WPC Helps Secure $1.4 Billion to Restore Pennsylvania’s Abandoned Mine Land

n December 2006, the 109th Congress passed a massive piece of legislation that included language for the reauthorization of the federal Abandoned Mine Land Reclamation Fund.
The Western Pennsylvania Conservancy is proud to have played an active role in the successful and unprecedented coalition that worked diligently over the past three years to secure reauthorization. The Pennsylvania AML coalition was made up of more than 200 watershed groups and conservation organizations, that worked with members of Congress, the United Mine
Workers of America, the coal industry, and eastern and western coal producing states to find a solution that satisfied all of the stakeholders.

This fund is the single most important source of federal dollars to clean up land and waters impacted by old, abandoned mines. Pennsylvania has the worst abandoned mine land (AML) problem in the nation with more than 5,000 abandoned mine sites encompassing 250,000 acres. Acidic drainage from abandoned mines has resulted in 4,600 miles of biologically dead streams. Many of WPC’s priority conservation areas are impacted by abandoned mines and the related acidic drainage.

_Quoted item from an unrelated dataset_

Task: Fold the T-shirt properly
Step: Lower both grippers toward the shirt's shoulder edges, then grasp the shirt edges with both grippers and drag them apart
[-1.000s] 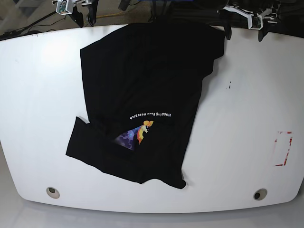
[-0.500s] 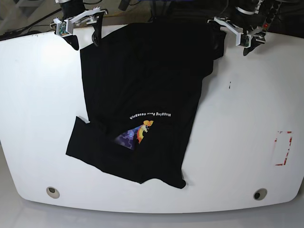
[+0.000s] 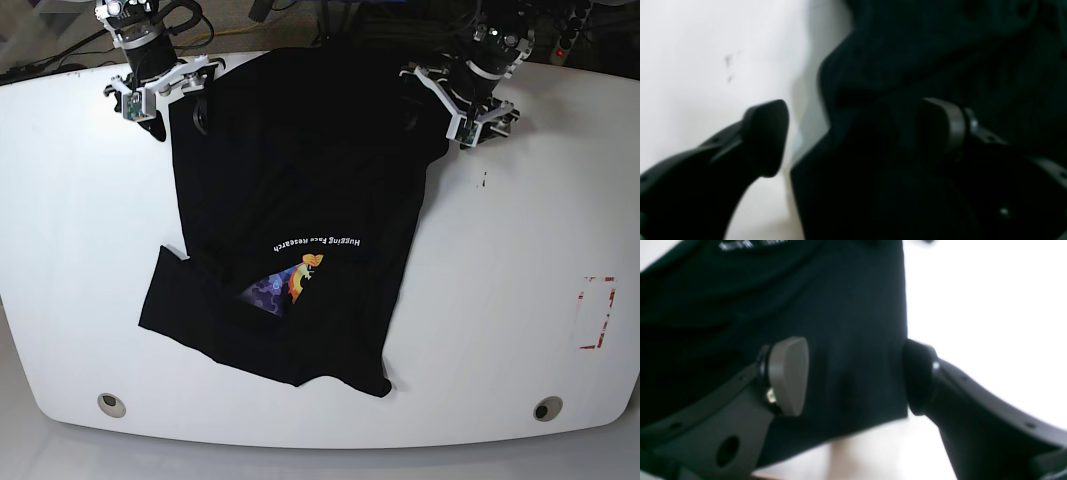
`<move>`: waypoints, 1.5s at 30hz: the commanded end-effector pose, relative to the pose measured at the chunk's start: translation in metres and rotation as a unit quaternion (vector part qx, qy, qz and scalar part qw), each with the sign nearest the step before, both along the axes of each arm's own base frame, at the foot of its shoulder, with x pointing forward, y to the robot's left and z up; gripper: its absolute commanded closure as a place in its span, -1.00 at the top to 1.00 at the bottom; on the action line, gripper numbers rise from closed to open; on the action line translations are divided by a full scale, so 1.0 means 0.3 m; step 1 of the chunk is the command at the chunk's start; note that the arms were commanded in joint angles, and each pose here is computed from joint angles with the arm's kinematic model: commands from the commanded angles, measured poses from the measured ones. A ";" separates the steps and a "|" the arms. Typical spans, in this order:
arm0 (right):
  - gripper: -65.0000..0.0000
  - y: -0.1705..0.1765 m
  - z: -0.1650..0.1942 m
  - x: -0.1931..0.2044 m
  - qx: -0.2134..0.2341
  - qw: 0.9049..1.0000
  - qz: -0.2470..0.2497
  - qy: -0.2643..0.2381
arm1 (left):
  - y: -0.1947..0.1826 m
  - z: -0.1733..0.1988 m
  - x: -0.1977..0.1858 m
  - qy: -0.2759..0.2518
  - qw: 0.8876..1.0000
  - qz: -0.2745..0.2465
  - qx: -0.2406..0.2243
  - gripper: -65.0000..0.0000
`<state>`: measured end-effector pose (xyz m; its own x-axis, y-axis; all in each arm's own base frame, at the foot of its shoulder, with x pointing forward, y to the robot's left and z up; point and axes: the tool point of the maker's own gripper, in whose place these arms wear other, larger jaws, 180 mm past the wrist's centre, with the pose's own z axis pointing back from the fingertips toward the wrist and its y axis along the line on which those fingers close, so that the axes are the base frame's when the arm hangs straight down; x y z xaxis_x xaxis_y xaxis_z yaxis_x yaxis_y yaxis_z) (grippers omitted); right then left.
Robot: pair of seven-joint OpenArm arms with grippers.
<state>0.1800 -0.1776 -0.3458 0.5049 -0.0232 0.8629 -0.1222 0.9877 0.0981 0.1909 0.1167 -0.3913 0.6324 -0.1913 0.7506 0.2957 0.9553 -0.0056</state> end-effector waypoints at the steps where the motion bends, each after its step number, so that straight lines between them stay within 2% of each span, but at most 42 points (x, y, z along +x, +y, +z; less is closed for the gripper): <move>1: 0.29 0.000 0.030 0.026 -0.003 1.000 0.005 -0.012 | 0.019 -0.006 0.023 0.002 1.000 0.005 0.009 0.50; 8: 0.29 -0.001 0.046 0.097 -0.009 1.000 0.009 -0.018 | 0.052 -0.089 0.037 0.044 0.999 0.012 0.024 0.15; 11: 0.29 -0.001 0.060 0.139 -0.012 1.000 0.011 -0.022 | 0.070 -0.112 0.034 0.053 0.998 0.017 0.028 -0.21; 15: 0.29 -0.015 0.083 0.210 -0.027 0.999 0.018 -0.023 | 0.099 -0.138 0.021 0.064 0.997 0.016 0.039 -0.78; 17: 0.29 -0.020 0.102 0.251 -0.033 0.999 0.022 -0.026 | 0.119 -0.142 0.018 0.067 0.997 0.013 0.048 -0.91; 21: 0.30 -0.031 0.141 0.348 -0.045 0.998 0.022 -0.026 | 0.148 -0.137 0.017 0.066 0.996 0.012 0.059 -0.91; 26: 0.33 -0.054 0.176 0.481 -0.050 0.999 0.016 -0.015 | 0.294 -0.129 0.013 0.087 0.990 0.053 0.096 -0.91; 32: 0.33 -0.086 0.174 0.626 -0.049 0.998 0.027 0.000 | 0.439 -0.088 0.030 0.080 0.985 0.080 0.133 -0.91; 36: 0.33 -0.101 0.143 0.723 -0.031 0.999 0.033 0.014 | 0.514 -0.056 0.047 0.072 0.981 0.089 0.155 -0.91; 45: 0.33 -0.154 0.034 0.869 0.018 0.997 0.031 0.075 | 0.619 0.088 0.247 0.029 0.975 0.114 0.191 -0.91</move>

Moreover, the sites are often dangerous with high walls, flooded pits and open mine mouths creating enormous human safety hazards. Approximately 1.4 million Pennsylvanians live within a mile of an abandoned mine land site.

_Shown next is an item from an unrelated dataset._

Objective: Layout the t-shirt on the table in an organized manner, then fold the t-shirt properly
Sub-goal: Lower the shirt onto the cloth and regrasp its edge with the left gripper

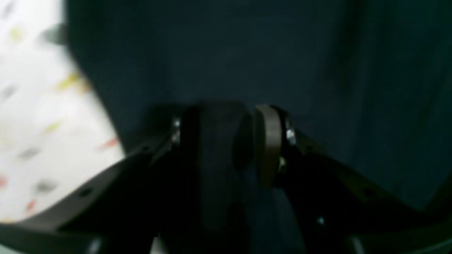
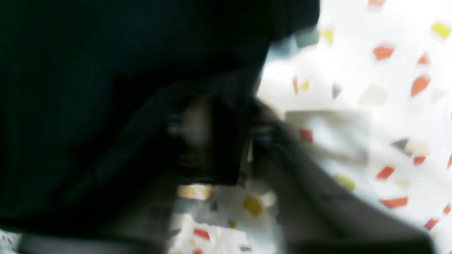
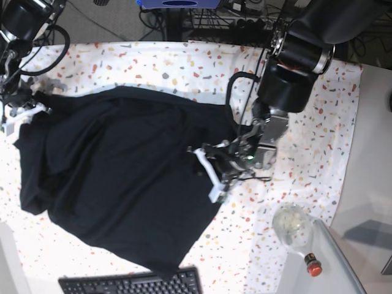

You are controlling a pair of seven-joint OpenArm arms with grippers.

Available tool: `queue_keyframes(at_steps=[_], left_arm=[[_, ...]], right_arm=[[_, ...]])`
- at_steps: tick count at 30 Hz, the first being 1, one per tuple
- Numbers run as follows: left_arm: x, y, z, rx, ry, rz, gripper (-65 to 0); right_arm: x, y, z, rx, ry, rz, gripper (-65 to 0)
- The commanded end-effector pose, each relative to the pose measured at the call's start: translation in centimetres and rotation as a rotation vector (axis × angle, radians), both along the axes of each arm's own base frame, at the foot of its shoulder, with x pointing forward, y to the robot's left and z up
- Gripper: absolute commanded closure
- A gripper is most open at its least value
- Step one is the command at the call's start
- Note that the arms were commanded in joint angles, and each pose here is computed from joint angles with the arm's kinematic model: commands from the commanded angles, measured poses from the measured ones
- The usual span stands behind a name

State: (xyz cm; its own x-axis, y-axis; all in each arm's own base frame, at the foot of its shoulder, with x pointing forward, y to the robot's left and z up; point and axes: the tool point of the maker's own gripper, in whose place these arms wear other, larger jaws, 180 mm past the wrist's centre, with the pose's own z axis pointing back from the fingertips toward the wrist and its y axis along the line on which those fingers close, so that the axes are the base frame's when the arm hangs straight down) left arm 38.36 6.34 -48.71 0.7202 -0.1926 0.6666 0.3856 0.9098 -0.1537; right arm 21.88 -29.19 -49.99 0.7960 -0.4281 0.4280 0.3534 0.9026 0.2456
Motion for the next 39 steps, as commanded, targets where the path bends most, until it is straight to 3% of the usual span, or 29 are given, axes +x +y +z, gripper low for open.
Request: queue_keyframes(at_steps=[1, 5, 13, 20, 25, 28, 30, 33, 36, 39], left_arm=[[-0.1, 2.0, 0.0, 0.045, -0.001, 0.028, -25.0], [-2.5, 4.8, 0.5, 0.074, -0.047, 0.055, -25.0], [-5.9, 6.9, 1.1, 0.112, -0.088, 0.093, -25.0], [-5.6, 7.3, 3.0, 0.160, -0.063, 0.080, -25.0], [-4.0, 6.7, 7.1, 0.170, -0.152, 0.064, -25.0], [-3.3, 6.0, 8.4, 0.170, -0.174, 0.052, -25.0], [-3.3, 4.5, 8.3, 0.141, -0.160, 0.048, -25.0], [-4.5, 2.0, 7.3, 0.093, -0.125, 0.045, -25.0], [-6.0, 0.6, 5.6, 0.073, -0.074, 0.030, -25.0], [-7.6, 0.8, 2.9, 0.084, 0.007, 0.021, -25.0]], right_arm=[[-1.1, -1.7, 0.8, -0.046, 0.039, 0.021, 0.0], [-3.7, -3.8, 3.3, -0.132, 0.080, 0.027, 0.0], [-6.8, -1.8, 6.7, -0.187, 0.135, 0.054, 0.0], [-8.5, -0.2, 5.4, -0.110, 0.263, 0.065, 0.0], [-8.9, -1.1, 8.0, -0.208, 0.237, 0.089, 0.0], [-8.4, -1.6, 10.2, -0.278, 0.188, 0.103, -17.4], [-6.9, -2.0, 11.7, -0.327, 0.098, 0.098, -27.6], [-4.5, -2.6, 13.3, -0.372, -0.020, 0.088, -29.4], [-2.4, -3.5, 14.6, -0.400, -0.073, 0.086, -30.5], [1.6, -4.1, 14.0, -0.363, -0.111, 0.111, -33.2]])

It was crucial that the fund be continued and that Pennsylvania’s share be commensurate with the enormity of its AML problems. The AML fund is now fully authorized for the next 15 years and will provide Pennsylvania with $1.4 billion in desperately needed dollars to restore our lands and waters within our lifetimes. WPC is part of a coalition that will continue in the process as a non-governmental voice ensuring oversight on the spending and usage of the fund.